9.3. Exercises#

Exercise 9.1

Imagine you have a signal with length \(N=44100\) sampled at \(f_s = 44100\). How many frames would you get if you take an STFT with frame length \(N_F=4096\) and hop length \(N_H=512\)?

Exercise 9.2

Sometimes, one does not want to discard any samples when performing an STFT. This can be done by padding the signal with trailing zeros. In the configuration from question 1, what is the smallest number of samples that you would need to add to capture the entire signal?

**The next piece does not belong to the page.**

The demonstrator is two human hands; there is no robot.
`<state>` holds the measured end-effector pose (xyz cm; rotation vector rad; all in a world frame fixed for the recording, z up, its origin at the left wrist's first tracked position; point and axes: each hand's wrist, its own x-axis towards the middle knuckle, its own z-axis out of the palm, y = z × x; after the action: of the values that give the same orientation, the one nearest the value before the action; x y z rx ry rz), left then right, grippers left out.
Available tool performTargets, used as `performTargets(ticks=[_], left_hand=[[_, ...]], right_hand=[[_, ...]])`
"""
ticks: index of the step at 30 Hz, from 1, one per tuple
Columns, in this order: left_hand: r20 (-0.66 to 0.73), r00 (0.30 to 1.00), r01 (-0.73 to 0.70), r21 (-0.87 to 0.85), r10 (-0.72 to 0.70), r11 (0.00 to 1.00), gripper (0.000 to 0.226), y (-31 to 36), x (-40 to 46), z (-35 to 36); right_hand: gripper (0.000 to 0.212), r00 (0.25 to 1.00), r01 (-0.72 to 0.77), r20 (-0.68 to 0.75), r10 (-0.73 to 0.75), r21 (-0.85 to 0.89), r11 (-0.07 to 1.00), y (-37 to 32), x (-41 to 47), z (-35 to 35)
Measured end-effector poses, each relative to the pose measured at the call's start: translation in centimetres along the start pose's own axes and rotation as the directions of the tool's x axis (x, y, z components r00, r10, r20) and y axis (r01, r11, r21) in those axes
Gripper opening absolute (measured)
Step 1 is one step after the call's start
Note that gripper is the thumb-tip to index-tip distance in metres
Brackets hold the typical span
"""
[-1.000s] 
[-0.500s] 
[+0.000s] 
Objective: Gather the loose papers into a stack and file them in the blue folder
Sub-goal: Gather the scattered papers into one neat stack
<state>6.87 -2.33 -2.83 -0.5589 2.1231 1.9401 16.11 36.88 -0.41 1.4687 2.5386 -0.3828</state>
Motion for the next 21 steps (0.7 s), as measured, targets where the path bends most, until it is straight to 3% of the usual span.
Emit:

Can you give a more general form for calculating the required padding, in terms of (unknown) parameters \(N, N_F, N_H\)?

Exercise 9.3

The SciPy package provides an STFT implementation scipy.signal.stft which uses a slightly different parametrization that the one presented in this chapter.

Using a (non-trivial) test signal \(x\) of your choice, can you find parameter settings of scipy.signal.stft that produce identical output to the wstft function for \(N_F=2048\) and \(N_H=512\)?

Hint

It’s easiest to check the shape of the outputs first:

import numpy as np
import scipy

# [COPY in wstft definition from the text]

s1 = wstft(x, n_frame, n_hop, 'hann')
s2 = scipy.signal.stft(...)

# Check shapes
assert s1.shape == s2.shape

Note: you may need to transpose s2 by saying s2 = s2.T so that the time- and frequency dimensions are in the same order as ours.

After you get the shapes to line up, test for numerical equivalence by using np.allclose

assert np.allclose(s1, s2)